The riot police watched on but did not intervene and threats of more protests were pasted on nearby doors.

"I will not close my shop because it is not my fault. But at the same time if something was to happen to my shop I will leave Greece because I am not protected."

Ilias Panagiotaris, an MP for Golden Dawn, and a leading party figure in Athens, was unapologetic about his group's methods.

"Most nations, well, not the US or Australia, have a single nationality that defines its culture and Greece must return to this ideal," he said. "The Golden Dawn is a very well organised party that is intervening to support and help people. Without us in a country where two million of ten million people are illegal, there would be chaos."
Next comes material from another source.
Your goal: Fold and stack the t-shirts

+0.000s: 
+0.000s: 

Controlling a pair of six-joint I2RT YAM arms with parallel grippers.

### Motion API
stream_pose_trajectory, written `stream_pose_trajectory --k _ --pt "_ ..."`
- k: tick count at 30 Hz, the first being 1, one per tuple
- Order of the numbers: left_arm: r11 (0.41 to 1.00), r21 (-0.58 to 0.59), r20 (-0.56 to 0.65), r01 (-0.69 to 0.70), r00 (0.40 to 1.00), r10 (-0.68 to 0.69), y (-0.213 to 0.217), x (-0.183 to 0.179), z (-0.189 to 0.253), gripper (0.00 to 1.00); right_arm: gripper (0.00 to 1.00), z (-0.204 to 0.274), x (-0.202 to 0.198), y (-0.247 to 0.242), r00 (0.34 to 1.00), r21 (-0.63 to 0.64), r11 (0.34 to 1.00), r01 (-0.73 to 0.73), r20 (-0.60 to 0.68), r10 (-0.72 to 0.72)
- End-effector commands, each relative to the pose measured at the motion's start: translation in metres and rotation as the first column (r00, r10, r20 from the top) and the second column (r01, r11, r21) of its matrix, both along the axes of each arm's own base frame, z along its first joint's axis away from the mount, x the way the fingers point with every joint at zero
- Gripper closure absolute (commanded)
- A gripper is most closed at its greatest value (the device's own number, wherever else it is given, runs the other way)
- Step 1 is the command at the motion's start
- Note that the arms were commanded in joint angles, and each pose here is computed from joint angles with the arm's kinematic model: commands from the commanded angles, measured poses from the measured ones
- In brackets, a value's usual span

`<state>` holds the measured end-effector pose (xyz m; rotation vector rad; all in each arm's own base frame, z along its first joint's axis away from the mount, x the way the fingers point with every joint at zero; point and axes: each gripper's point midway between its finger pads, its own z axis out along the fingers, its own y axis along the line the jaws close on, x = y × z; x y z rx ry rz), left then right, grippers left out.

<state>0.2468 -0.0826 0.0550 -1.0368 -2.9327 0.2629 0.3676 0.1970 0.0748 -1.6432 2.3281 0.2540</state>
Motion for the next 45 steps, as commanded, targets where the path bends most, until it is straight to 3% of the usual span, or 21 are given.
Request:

Support for his party has doubled from the seven per cent it received in the last Greek election, according to an opinion poll this week.

One of its main claims is it would dragoon immigrants on to flights to Islamabad and dare Pakistan to shoot the aircraft down.

Mr Panagiotaris added the 'papers' of every Greek who had acquired citizenship would be thoroughly vetted. "Everyone should have their documents inspected and those that bought their papers expelled."

The undisguised extremism promoted by Golden Dawn is a chilling watershed in Greece's post-war democracy.

Dimitra Xirou, the mother of Argyris Argyropoulos, the stabbed barber, seethed with anger at the nearby hospital, while holding vigil for her son.

The 43-year-old Mr Argyropoulos, came within an millimetre of death when he was robbed for just 10 euros, with the knife just missing his heart.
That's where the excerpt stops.